▶

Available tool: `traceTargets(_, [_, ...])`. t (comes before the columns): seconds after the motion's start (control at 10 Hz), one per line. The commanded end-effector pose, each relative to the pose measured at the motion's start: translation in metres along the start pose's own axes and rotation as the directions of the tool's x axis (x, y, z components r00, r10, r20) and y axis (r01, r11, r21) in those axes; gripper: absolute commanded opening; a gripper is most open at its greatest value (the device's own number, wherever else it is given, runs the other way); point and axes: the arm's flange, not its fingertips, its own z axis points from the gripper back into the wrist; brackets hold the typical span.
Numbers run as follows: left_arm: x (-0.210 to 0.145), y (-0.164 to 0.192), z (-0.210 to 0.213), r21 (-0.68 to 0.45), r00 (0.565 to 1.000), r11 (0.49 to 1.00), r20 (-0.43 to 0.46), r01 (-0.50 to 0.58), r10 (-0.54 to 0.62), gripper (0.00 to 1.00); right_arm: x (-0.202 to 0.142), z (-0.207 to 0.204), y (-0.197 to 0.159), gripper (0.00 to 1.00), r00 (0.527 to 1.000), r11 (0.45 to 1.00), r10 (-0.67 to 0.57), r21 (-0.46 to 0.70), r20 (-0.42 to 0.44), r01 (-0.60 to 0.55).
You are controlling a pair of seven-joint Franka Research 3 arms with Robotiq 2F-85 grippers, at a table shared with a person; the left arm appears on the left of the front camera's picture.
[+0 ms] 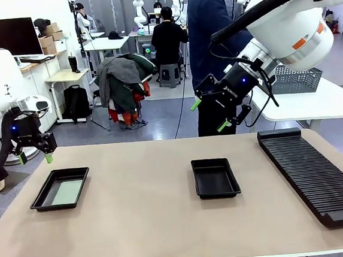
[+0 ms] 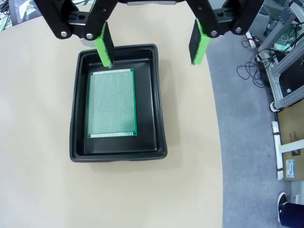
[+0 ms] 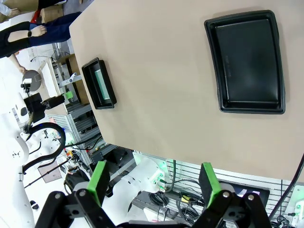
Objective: Inspect and transfer BCBs to ESD trays.
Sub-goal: Pick up the ESD tray and place it on the left side of the table.
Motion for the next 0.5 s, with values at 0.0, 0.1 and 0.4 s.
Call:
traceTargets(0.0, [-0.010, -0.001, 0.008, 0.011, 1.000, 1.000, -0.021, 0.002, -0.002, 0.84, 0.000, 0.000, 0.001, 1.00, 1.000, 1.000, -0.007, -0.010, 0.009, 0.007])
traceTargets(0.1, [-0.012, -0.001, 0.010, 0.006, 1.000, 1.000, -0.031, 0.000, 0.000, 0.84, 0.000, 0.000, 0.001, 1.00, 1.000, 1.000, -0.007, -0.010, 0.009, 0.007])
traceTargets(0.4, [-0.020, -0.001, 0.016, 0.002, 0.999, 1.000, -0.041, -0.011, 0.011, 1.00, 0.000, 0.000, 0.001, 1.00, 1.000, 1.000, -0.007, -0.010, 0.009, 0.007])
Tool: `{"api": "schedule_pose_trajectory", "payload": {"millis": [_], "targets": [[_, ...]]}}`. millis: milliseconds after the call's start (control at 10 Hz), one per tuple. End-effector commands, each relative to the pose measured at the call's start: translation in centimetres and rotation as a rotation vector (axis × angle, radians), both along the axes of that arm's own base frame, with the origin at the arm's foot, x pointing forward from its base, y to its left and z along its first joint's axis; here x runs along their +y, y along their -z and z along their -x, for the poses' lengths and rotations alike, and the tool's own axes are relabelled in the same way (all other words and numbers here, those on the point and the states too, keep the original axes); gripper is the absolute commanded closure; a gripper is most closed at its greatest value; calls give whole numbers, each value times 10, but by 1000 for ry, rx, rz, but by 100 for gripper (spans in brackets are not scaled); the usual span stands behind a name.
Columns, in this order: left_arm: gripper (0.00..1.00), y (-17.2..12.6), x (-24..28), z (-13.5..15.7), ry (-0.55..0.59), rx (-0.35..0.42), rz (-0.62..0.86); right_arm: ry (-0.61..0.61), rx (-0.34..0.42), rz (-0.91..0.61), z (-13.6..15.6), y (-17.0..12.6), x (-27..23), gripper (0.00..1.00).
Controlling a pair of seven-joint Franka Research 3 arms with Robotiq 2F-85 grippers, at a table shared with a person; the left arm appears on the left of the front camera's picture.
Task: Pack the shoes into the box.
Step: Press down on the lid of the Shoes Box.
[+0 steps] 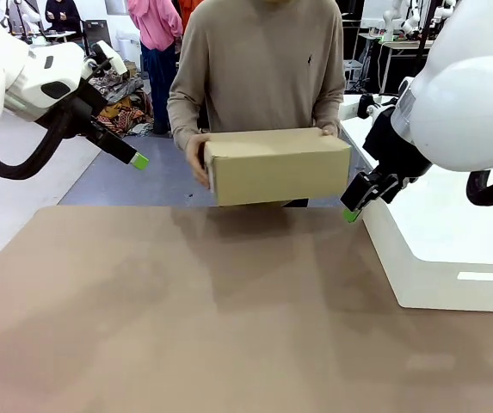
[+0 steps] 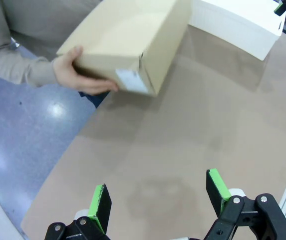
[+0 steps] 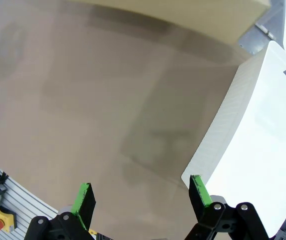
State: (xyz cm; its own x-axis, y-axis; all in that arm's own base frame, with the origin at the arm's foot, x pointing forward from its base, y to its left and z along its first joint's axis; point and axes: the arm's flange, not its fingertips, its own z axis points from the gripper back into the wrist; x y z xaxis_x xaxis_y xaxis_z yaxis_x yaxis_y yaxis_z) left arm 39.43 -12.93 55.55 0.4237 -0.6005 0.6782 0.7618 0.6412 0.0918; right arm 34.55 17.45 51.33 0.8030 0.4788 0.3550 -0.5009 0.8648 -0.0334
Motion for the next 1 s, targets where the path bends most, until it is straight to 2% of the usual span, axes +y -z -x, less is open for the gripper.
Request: {"api": "schedule_pose_trajectory", "payload": {"millis": [0,900], "targets": [[0,0,2,1,-8,1,-6,0,-2,2,0,0,1,0],[0,0,2,1,-8,1,-6,0,-2,2,0,0,1,0]]}}
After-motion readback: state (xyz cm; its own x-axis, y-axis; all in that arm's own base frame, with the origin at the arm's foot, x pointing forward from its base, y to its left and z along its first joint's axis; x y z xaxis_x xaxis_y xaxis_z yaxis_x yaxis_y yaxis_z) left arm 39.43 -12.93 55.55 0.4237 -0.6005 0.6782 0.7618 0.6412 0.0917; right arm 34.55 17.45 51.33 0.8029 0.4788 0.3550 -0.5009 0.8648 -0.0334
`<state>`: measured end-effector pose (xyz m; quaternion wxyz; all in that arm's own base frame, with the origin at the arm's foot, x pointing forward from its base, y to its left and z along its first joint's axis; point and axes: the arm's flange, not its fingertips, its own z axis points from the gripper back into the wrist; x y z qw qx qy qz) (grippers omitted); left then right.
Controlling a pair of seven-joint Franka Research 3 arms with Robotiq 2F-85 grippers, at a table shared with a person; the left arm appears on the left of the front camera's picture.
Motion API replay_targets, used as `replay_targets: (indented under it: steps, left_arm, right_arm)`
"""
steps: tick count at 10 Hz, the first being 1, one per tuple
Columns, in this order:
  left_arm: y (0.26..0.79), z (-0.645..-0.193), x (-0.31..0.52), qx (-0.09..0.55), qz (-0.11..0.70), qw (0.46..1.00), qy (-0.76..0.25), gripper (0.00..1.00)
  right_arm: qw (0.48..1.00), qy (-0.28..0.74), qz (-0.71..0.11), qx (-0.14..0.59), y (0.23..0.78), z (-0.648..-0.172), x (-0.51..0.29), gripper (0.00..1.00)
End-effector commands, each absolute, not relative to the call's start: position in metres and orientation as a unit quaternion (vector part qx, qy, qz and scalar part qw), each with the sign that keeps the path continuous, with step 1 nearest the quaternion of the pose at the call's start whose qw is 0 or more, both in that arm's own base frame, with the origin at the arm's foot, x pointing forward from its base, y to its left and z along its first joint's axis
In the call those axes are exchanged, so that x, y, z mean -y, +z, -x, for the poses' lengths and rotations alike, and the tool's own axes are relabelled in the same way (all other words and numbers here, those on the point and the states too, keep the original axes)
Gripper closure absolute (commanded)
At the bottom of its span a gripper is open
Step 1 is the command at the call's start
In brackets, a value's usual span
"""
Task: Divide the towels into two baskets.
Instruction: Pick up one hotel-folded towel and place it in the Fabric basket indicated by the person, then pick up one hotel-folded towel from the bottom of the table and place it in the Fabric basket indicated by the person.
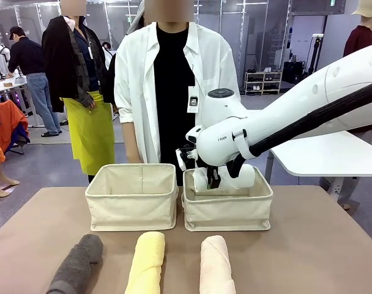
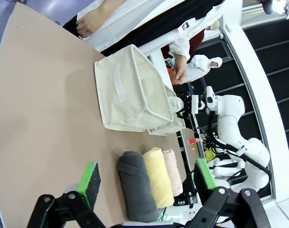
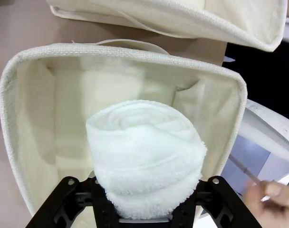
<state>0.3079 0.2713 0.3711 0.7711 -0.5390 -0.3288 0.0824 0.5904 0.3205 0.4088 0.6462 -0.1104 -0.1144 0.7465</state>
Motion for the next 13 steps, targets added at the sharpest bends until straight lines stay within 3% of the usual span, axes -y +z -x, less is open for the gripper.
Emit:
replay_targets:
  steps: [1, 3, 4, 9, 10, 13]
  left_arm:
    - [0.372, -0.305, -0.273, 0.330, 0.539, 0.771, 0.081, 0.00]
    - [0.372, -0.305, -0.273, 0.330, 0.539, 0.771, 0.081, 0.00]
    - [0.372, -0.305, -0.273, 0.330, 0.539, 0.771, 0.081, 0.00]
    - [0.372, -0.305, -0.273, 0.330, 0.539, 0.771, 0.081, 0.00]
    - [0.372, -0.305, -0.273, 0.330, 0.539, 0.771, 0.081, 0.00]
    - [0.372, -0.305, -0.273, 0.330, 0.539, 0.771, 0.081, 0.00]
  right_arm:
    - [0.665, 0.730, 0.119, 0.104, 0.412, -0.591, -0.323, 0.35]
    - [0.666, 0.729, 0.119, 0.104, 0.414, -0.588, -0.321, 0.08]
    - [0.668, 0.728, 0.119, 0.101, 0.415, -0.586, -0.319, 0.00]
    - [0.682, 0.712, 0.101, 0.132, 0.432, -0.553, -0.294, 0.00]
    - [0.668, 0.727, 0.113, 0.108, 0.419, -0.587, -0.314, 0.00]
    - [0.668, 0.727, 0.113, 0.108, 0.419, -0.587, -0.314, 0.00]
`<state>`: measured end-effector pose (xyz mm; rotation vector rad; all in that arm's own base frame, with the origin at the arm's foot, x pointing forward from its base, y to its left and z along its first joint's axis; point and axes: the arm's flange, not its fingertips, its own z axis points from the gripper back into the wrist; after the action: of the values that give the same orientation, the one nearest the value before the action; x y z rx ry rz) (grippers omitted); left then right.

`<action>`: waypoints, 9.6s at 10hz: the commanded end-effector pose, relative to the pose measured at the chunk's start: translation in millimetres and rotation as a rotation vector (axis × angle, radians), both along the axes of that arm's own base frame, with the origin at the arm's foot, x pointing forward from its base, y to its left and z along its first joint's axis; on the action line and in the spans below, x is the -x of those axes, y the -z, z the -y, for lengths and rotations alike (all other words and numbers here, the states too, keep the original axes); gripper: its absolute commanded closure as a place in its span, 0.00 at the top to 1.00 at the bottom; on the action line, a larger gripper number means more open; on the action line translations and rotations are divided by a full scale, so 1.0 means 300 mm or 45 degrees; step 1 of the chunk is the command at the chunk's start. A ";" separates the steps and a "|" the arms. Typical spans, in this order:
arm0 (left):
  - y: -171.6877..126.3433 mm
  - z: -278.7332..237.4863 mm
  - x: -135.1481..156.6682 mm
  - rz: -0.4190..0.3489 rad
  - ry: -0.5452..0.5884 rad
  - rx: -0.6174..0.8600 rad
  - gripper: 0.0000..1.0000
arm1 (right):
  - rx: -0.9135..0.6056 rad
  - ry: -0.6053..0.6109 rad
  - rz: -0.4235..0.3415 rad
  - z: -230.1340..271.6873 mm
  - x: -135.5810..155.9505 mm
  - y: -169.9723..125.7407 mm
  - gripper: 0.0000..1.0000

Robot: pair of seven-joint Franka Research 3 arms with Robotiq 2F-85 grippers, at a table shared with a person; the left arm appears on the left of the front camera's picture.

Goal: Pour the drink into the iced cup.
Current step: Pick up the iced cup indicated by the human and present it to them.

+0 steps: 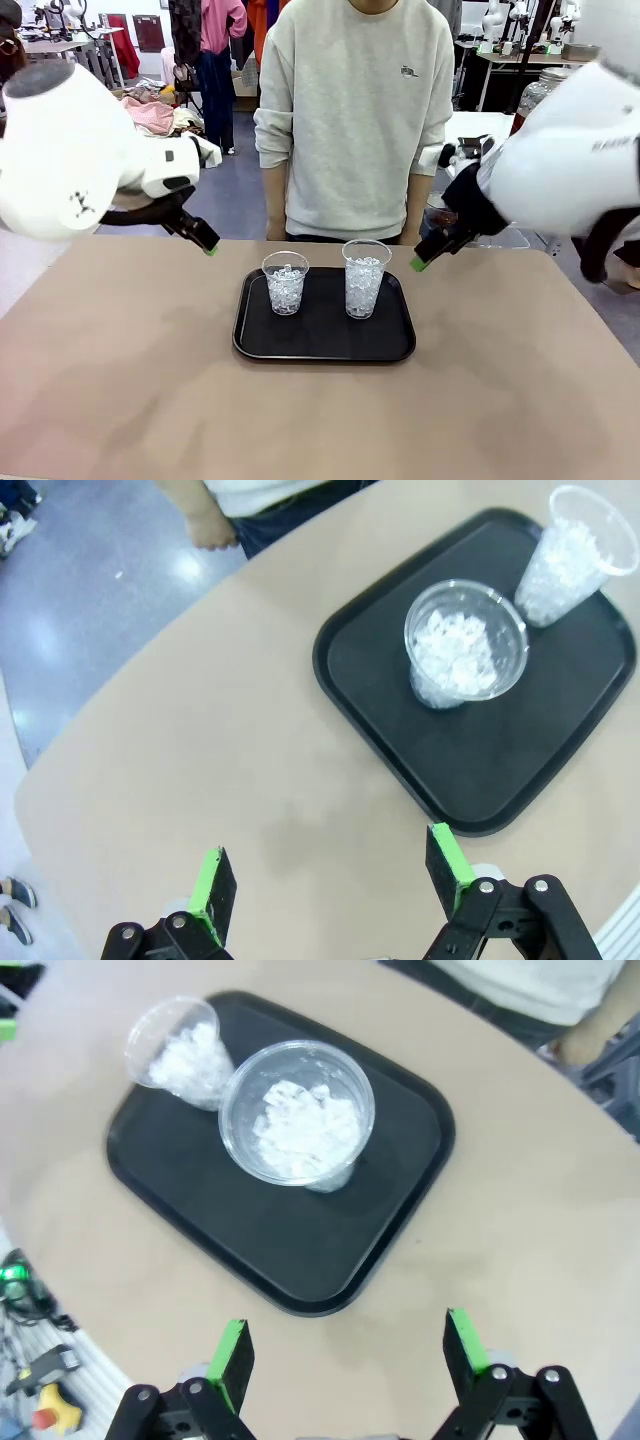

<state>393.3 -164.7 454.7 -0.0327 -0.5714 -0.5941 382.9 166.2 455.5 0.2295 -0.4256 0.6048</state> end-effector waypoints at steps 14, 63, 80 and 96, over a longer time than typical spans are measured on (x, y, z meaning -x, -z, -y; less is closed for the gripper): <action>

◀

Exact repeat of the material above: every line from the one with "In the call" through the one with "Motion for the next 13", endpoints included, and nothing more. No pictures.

- _TASK OUTPUT_
In the call those axes are exchanged, so that x, y, z mean -y, +z, -x, for the poses' lengths and rotations alike, and the tool's own axes are relabelled in the same way (all other words and numbers here, those on the point and the states too, keep the original axes)
Gripper closure absolute (commanded)
At the bottom of its span a gripper is open
Step 1 is the command at the call's start
In brackets, a value's usual span
"""
Task: Divide the towels into two baskets.
Instruction: Pick up one hotel-folded towel and place it in the Fabric basket indicated by the person, then pick up one hotel-folded towel from the bottom of the table and place it in the Fabric basket indicated by the person.
<state>0.3079 0.2713 0.3711 0.7711 -0.5390 -0.3288 0.0824 0.5904 0.3205 0.4088 0.6462 -0.1104 -0.1144 0.7465</state>
Motion for the next 13 steps, targets added at the sharpest bends until straight lines stay within 3% of the usual span, axes -y +z -x, less is open for the gripper.

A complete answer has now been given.